**WHAT YOU ARE ASKED TO DO**
The listing that follows should be copied in full, exactly as written.

**DATASET SECTION**
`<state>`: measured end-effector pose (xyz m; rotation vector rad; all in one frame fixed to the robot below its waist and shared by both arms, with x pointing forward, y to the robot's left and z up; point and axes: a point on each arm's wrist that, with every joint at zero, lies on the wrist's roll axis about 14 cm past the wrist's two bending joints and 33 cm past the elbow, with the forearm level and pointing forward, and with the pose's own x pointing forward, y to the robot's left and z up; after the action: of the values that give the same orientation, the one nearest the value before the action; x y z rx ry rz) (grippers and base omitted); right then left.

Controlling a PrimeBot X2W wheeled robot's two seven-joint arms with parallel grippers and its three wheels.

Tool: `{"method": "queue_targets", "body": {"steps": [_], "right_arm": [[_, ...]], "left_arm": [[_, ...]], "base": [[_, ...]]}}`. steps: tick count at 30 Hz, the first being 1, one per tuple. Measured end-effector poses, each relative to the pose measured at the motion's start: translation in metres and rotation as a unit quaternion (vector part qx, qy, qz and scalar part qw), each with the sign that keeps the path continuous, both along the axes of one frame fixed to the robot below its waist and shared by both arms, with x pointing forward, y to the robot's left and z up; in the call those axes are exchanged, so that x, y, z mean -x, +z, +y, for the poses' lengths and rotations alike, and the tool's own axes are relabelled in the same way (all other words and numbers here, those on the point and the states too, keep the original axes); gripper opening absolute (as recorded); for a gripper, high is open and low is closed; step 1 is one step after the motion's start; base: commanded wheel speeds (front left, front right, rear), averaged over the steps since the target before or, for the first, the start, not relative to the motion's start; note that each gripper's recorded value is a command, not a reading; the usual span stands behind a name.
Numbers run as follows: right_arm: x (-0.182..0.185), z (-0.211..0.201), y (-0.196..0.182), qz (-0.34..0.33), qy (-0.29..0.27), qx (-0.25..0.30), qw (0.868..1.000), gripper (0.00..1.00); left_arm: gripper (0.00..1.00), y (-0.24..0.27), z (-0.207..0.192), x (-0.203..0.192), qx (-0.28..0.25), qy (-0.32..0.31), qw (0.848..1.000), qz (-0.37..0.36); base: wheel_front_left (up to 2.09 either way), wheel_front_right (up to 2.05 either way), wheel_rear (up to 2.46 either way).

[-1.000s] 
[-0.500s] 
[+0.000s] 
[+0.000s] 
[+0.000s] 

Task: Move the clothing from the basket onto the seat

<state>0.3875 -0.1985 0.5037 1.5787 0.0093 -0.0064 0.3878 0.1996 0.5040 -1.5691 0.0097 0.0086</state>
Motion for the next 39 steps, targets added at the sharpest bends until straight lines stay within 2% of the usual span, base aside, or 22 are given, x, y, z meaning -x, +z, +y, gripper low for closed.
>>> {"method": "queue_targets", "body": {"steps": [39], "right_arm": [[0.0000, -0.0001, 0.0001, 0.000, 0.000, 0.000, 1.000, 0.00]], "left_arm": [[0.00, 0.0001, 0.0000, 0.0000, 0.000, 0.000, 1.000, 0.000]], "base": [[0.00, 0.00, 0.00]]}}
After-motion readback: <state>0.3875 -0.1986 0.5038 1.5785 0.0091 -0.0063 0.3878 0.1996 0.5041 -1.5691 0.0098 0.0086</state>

**EXERCISE OUTPUT**
`<state>`: measured end-effector pose (xyz m; rotation vector rad; all in one frame fixed to the robot below its waist and shared by both arms, with x pointing forward, y to the robot's left and z up; point and axes: a point on each arm's wrist that, with every joint at zero, lies on the wrist's roll axis about 14 cm past the wrist's two bending joints and 33 cm past the elbow, with the forearm level and pointing forward, and with the pose's own x pointing forward, y to the robot's left and z up; after the action: of the values that give the same orientation, the one nearest the value before the action; x y z rx ry rz) (grippers and base omitted); right then left.

Controlling a PrimeBot X2W wheeled robot's two seven-joint arms with parallel grippers and its three wheels.

Tool: `{"method": "queue_targets", "body": {"steps": [_], "right_arm": [[_, ...]], "left_arm": [[_, ...]], "base": [[_, ...]]}}`. steps: tick count at 30 Hz, the first being 1, one per tuple. Measured end-effector poses, each relative to the pose measured at the motion's start: translation in metres and rotation as a unit quaternion (vector part qx, qy, qz and scalar part qw), each with the sign that keeps the path continuous, both along the axes of one frame fixed to the robot below its waist and shared by both arms, with x pointing forward, y to the robot's left and z up; in the call those axes are exchanged, so that x, y, z mean -x, +z, +y, for the poses' lengths and rotations alike, and the tool's own axes are relabelled in the same way (all other words and numbers here, those on the point and the states too, keep the original axes); gripper opening absolute (as recorded); for a gripper, high is open and low is closed; step 1 is one step after the motion's start; base: commanded wheel speeds (front left, front right, rear), averaged over the steps since the target before or, for the first, the start, not relative to the motion's start; note that each gripper's recorded value is a command, not a reading; the usual span stands behind a name.
Numbers run as follows: right_arm: x (-0.182..0.185), z (-0.211..0.201), y (-0.196..0.182), qz (-0.34..0.33), qy (-0.29..0.27), qx (-0.25..0.30), qw (0.868..1.000), gripper (0.00..1.00); left_arm: gripper (0.00..1.00), y (-0.24..0.27), z (-0.207..0.192), x (-0.203..0.192), qx (-0.28..0.25), qy (-0.32..0.31), qw (0.848..1.000), qz (-0.37..0.36); base: wheel_front_left (up to 2.09 either way), wheel_front_right (up to 2.05 either way), wheel_rear (up to 2.46 either way).

[-1.000s] 
[-0.500s] 
[+0.000s] 
[+0.000s] 
[+0.000s] 

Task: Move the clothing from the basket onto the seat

<state>0.3875 -0.1985 0.5037 1.5787 0.0093 -0.0064 0.3878 0.1996 0.5040 -1.5691 0.0097 0.0086</state>
Motion for the next 39 steps, targets added at the sharpest bends until straight lines stay within 2% of the usual span, base aside, or 22 are given, x, y, z meaning -x, +z, +y, gripper low for closed.
>>> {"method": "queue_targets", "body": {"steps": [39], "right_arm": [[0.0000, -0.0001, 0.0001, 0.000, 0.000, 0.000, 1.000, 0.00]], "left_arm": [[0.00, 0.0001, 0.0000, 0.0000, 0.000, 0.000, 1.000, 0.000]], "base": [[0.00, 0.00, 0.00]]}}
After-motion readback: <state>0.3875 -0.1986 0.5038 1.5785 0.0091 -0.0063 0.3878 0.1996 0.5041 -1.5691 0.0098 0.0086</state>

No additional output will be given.